Самир убрал тарелки, упрекнул обеих, что не всё съели. Бросил обеспокоенный взгляд на лысину Тамар. Они почти не заметили его: смотрели на снимок и таяли от общего счастья.
– В яслях, – рассказывала Лея, – с ними говорили о братьях и сёстрах, и когда её спросили, есть ли у неё брат или сестра, как ты думаешь, что она сказала?
– Что это я, – улыбнулась Тамар, перекатывая внутри каплю гордости, как вино в бокале. Они ещё долго смотрели на маленькую девочку с кожей цвета слоновой кости и раскосыми глазами. Слово в слово помнила Тамар, что рассказала Лея, когда они сблизились; что в мире, в котором она жила примерно до тридцати лет, в прошлой её жизни, она почти не была женщиной.
– Ко мне там относились с уважением, – рассказывала Лея, – но относились как к парню, не как к женщине. И у меня самой тогда тоже не было женских чувств. Никаких. С самого детства я не была ни настоящей девочкой, ни настоящей девушкой, ни женщиной, ни мамой. Ничего женского не было у меня.

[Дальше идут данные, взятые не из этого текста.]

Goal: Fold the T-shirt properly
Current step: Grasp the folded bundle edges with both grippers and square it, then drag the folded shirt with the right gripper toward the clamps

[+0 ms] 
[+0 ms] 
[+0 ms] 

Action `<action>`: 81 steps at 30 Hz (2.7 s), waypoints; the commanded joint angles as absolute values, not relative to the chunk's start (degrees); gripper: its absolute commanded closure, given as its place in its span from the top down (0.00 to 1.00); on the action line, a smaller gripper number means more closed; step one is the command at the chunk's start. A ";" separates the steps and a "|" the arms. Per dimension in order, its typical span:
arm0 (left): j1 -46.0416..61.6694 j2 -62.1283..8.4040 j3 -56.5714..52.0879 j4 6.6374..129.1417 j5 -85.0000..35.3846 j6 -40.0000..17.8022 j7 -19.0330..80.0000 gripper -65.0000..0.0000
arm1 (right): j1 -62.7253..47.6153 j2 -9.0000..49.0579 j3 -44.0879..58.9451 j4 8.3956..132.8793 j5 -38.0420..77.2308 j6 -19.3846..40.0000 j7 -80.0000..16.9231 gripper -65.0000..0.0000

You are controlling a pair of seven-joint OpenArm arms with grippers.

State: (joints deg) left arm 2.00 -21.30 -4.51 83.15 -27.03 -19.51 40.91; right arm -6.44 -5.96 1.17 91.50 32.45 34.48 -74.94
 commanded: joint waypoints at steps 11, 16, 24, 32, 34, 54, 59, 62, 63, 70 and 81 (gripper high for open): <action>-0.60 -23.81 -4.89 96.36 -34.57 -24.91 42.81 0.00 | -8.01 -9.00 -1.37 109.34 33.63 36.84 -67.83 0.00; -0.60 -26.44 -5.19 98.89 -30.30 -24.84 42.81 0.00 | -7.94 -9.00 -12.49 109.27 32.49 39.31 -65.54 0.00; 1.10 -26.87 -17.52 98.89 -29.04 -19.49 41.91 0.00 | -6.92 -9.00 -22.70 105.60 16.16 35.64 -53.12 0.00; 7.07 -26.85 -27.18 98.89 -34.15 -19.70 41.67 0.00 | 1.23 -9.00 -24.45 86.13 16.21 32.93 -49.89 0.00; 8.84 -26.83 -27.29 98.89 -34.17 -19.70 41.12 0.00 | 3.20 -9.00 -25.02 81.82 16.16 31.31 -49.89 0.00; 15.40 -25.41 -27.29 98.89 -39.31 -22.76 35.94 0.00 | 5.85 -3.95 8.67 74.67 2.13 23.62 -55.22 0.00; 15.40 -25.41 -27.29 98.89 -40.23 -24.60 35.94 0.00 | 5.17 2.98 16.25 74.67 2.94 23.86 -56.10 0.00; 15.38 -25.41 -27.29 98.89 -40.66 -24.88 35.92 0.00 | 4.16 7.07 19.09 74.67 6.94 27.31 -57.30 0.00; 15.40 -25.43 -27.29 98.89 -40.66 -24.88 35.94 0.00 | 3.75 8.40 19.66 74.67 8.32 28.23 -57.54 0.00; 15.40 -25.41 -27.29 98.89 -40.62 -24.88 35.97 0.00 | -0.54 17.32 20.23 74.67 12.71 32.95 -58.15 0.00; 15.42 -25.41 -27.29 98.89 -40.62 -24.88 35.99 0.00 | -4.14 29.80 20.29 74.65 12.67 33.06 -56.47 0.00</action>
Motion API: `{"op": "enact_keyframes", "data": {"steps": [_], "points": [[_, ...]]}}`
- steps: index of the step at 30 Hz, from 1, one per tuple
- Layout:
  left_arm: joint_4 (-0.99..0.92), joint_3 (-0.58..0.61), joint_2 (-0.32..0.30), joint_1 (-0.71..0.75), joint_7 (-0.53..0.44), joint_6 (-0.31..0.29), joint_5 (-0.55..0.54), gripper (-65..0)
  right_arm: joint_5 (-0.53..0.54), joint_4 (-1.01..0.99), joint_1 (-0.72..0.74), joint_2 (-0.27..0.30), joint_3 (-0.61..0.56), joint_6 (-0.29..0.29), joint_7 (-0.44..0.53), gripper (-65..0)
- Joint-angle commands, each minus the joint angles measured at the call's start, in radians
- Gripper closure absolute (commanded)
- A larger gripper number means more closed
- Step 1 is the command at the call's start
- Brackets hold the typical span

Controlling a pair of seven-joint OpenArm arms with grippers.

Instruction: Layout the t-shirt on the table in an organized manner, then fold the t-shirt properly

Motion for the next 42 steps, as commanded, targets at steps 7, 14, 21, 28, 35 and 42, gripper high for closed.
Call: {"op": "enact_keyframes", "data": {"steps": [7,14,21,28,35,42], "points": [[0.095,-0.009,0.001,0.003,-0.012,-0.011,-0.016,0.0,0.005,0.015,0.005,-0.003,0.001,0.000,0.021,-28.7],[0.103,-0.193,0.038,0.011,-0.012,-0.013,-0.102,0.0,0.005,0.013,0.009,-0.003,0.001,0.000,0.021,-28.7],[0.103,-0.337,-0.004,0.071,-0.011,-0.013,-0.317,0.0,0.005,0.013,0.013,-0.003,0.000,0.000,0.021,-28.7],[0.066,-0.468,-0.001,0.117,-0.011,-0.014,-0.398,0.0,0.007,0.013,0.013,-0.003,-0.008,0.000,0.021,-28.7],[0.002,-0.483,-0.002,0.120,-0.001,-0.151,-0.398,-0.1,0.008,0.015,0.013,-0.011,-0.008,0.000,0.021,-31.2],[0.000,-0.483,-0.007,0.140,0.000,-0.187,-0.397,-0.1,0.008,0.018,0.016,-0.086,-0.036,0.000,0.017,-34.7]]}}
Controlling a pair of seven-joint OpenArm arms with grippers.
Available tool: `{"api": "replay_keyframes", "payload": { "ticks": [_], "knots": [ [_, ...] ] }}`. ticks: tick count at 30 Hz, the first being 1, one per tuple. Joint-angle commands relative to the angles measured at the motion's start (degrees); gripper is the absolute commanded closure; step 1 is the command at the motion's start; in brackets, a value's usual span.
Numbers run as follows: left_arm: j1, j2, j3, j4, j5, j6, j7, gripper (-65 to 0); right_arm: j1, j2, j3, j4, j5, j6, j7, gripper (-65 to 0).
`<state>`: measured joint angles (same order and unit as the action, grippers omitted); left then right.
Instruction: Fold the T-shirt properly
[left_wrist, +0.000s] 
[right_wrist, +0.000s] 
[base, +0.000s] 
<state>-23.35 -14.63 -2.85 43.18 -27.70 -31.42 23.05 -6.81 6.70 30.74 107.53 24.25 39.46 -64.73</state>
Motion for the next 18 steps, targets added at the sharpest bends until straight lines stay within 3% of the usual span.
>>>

И только теперь, в сорок пять лет, благодаря Ное.
Толстый мужчина, беловолосый и краснолицый, поднял шум за одним из столов в центральном зале. Сердился на Самира, что подал ему вино недостаточно охлаждённым, кричал, что Самир дурак и невежда. Лея моментально кинулась туда, как львица на защиту детёныша.